Norepinephrine is a major mediator of central thermoregulatory control. For example, the intraventricular injection of norepinephrine decreases core temperature and metabolic rate in conscious primates. This response was mostly attenuated by pretreatment with the alpha-receptor blocker phentolamine . Subsequent study demonstrated that the effect was largely mediated by alpha2 receptors , which is consistent with the thermoregulatory inhibition produced by clonidine [6,7] and dexmedetomidine . Norepinephrine also has substantial peripheral thermoregulatory actions on both the vascular system  and brown fat metabolism [10,11].

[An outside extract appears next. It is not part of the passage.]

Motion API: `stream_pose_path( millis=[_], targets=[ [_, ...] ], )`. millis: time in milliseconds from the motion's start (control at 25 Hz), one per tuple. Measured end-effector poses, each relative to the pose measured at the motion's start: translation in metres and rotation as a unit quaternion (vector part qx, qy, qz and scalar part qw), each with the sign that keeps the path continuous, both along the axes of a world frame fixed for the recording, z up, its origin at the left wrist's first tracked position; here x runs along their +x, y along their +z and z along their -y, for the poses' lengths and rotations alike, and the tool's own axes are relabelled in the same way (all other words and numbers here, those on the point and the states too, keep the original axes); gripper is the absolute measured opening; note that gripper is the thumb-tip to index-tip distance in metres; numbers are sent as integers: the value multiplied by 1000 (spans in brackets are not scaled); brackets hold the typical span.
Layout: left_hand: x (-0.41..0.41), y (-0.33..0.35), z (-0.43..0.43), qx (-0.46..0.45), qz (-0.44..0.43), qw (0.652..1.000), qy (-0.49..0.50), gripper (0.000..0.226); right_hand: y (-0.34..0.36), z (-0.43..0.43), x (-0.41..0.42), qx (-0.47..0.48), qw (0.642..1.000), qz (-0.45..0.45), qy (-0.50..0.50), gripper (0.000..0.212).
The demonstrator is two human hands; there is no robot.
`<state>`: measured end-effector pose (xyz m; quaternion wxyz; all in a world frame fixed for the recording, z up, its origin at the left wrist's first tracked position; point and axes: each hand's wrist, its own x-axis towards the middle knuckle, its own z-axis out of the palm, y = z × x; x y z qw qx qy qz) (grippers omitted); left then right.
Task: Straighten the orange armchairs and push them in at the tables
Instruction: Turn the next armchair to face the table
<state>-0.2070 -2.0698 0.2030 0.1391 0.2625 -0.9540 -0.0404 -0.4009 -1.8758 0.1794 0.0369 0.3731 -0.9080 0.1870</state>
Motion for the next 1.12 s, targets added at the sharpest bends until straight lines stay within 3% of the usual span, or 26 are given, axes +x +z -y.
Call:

The effects of 5-HT on thermoregulatory control are controversial. This drug causes hypothermia in animals  and humans , which suggests that it inhibits thermoregulatory control. The combined alpha1-adrenergic and 5-HT (1a) agonist urapidil similarly suppresses cold-induced shivering in humans . However, the 5-HT receptor antagonist ketanserin inhibits shivering-a response normally associated with reduced control and hypothermic tendencies . Furthermore, the serotonin syndrome is characterized by extreme hyperthermia .
Opioids that activate [micro sign] receptors, such as alfentanil, slightly increase the sweating threshold and markedly decrease the vasoconstriction and shivering thresholds . In this regard, opioid-induced thermoregulatory inhibition resembles that produced by volatile  and IV  anesthetics. Another opioid, meperidine, decreases the shivering threshold twice as much as the vasoconstriction threshold . This special antishivering activity seems to be mediated by the drug's kappa-receptor activity .
Considerable animal and human data thus suggest that tramadol is likely to impair thermoregulatory control. Available data, however, are insufficient to predict the pattern of thermoregulatory inhibition, much less its magnitude. We therefore tested the hypothesis that tramadol produces a concentration-dependent inhibition of thermoregulatory control. Thermoregulatory responses were characterized by their thresholds (triggering core temperatures). The difference between the sweating and vasoconstriction thresholds-temperatures not triggering autonomic thermoregulatory defenses-was considered the interthreshold range. To independently evaluate the contribution of opioid receptors, we also determined thresholds when tramadol and naloxone were given simultaneously.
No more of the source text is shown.